Regia di Mario Monicelli vedi scheda film
Age, Scarpelli e Monicelli: i crediti di sceneggiatura sono questi, eppure di commedia non c'è davvero nulla ne I compagni. Certo, oggi questa non è in alcun modo una sorpresa, ma nel 1963 lo fu e non poco. Mario Monicelli veniva infatti dai film con Totò e da quei capolavori della nascente commedia all'italiana che erano stati I soliti ignoti (1958) e La grande guerra (1959), oltre che dalle Risate di gioia (1960) che vedevano in scena insieme Anna Magnani e il Principe De Curtis; la svolta drammatica e politica non venne accolta granché favorevolmente dal pubblico, ma I compagni riuscì comunque a ottenere una nomination agli Oscar e proprio per la sceneggiatura. A rivederlo oggi questo film non sembra appartenere a quel periodo del nostro cinema, in genere causticamente spensierato (appunto: erano gli anni della commedia all'italiana), non sembra appartenere proprio al nostro cinema: I compagni sembra un film straniero per la rigida fattura avulsa dalle musiche (eppure la minimale colonna sonora reca la firma di Carlo Rustichelli), dall'andamento narrativo in crescendo e aggrappata a un angosciante bianco e nero (Giuseppe Rotunno, e si è detto tutto) che rende ancora più impersonali e claustrofobici i non luoghi della fabbrica, dove la massa prende il posto delle persone e l'identità viene schiacciata dal potere di chi detiene i mezzi di produzione. La pellicola è un sottile trattato sociopolitico che contrappone capitalismo e socialismo, ricca borghesia e popolo miserabile; traspare in sostanza una visione pessimistica dell'essere umano, descritto come una creatura realmente incapace di prendere coscienza di sé e delle proprie potenzialità. L'ingresso in scena del professor Sinigaglia – uno dei ruoli cruciali nella pur mostruosa carriera di Marcello Mastroianni – appare come un risveglio di tale coscienza, con quell'amaro finale che suggerisce l'ineluttabilità del sacrificio di fronte ai sogni di un futuro migliore. Ma il futuro non è mai dietro la porta: va guadagnato, con la pazienza, gli sforzi e – non ultima – la cultura, che libera la mente dalle catene dell'ignoranza. Tra gli altri interpreti: Renato Salvatori, Raffaella Carrà, Folco Lulli, Mario Pisu, Gabriella Giorgelli, Bernard Blier, Annie Girardot e Vittorio Sanipoli. 7/10.

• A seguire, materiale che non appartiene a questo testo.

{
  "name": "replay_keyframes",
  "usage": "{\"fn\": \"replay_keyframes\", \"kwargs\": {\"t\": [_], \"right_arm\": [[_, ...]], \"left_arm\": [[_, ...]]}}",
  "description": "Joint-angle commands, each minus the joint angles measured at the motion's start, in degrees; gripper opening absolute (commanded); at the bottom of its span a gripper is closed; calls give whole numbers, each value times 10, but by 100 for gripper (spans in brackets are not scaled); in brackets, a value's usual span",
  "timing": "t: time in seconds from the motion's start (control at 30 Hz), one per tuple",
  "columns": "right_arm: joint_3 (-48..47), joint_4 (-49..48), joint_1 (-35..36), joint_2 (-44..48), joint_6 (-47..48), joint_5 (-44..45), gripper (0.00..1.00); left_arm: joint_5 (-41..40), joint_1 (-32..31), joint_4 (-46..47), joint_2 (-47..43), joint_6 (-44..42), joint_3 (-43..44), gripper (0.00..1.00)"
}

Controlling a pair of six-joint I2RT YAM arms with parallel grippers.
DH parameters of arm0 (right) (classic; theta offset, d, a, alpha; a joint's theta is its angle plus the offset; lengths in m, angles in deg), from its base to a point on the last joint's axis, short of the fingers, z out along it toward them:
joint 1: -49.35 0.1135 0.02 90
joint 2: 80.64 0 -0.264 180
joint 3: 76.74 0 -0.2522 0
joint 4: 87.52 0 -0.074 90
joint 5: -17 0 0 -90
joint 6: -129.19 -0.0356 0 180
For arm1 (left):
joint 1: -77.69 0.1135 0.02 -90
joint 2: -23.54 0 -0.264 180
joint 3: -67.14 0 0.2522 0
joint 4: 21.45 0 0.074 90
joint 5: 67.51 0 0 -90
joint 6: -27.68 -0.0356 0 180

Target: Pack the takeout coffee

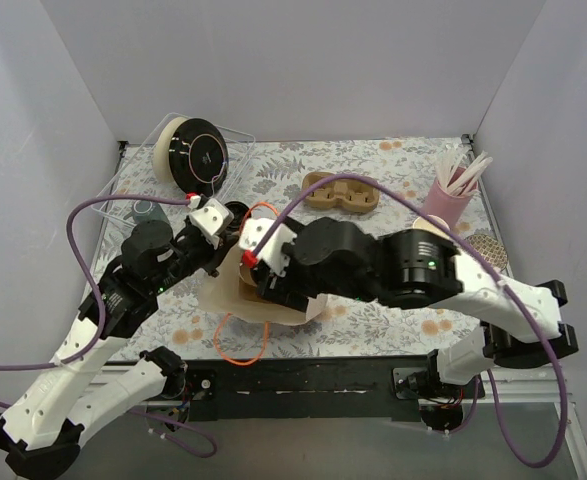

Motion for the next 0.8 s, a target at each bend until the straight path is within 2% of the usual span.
{"fn": "replay_keyframes", "kwargs": {"t": [0.0, 0.13, 0.3, 0.37, 0.5, 0.77], "right_arm": [[17, -11, 19, -17, 67, 139, 45], [77, -51, 22, 1, 110, 155, 44], [93, -35, 23, -22, 167, 162, 43], [97, -32, 22, -32, 182, 165, 43], [170, -59, 20, -17, 230, 154, 43], [244, -65, 6, 0, 240, 106, 43]], "left_arm": [[-24, 3, 41, -8, -23, -4, 0], [-42, 3, 52, -8, -12, -4, 0], [-53, 3, 30, 6, 29, 8, 0], [-47, 3, 26, 4, 38, 4, 0], [-18, 3, 34, -13, 46, -20, 0], [24, 2, 42, -45, 28, -43, 0]]}}
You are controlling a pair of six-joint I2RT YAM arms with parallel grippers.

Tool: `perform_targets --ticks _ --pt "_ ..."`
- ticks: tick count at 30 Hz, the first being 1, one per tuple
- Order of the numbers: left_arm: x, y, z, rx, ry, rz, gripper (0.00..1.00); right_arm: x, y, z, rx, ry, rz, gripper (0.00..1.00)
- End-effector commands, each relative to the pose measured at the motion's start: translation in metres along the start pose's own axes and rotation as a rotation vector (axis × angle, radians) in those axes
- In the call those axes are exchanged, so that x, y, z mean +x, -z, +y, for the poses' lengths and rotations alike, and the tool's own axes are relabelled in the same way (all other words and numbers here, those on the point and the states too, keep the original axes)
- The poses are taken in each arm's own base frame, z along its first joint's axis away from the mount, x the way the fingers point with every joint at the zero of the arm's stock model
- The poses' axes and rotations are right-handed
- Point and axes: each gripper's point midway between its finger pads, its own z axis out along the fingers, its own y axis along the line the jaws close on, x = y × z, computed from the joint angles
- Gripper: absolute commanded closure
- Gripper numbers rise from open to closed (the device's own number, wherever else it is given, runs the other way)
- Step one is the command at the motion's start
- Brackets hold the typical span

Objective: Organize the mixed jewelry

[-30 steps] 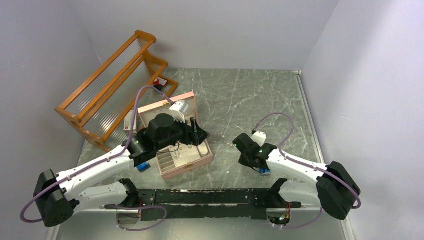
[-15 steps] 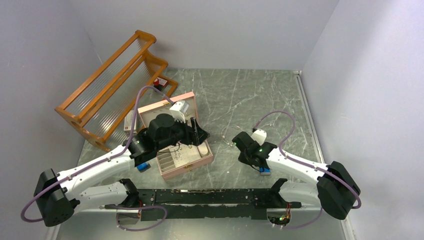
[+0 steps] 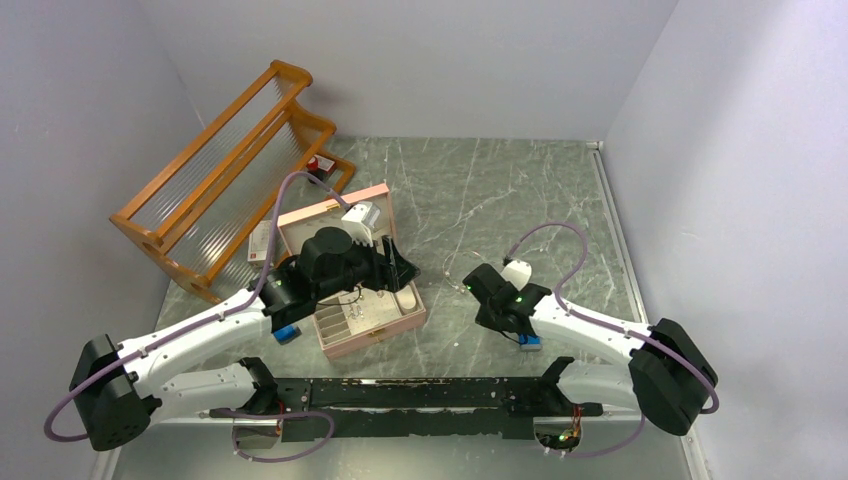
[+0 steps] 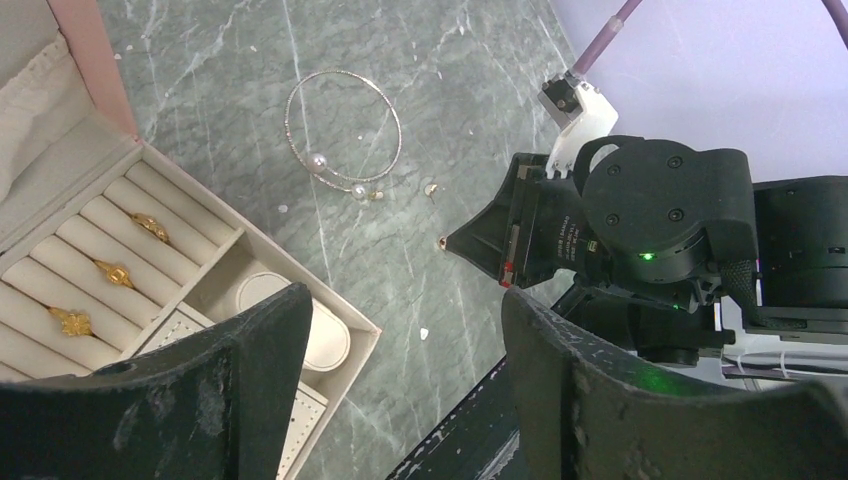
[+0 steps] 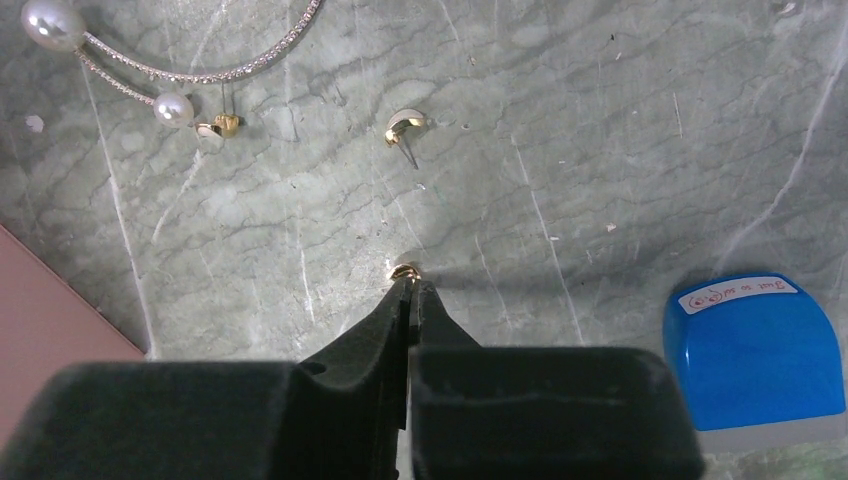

Torino, fine 1800. Gli operai di una fabbrica scioperano per poter migliorare le condizioni di lavoro disumane cui sono sottoposti. Un professore, uomo di cultura, guida la rivolta e motiva i dissidenti. A un passo dal fare la storia, gli operai perderanno - e sanguinosamente - il braccio di ferro contro i padroni.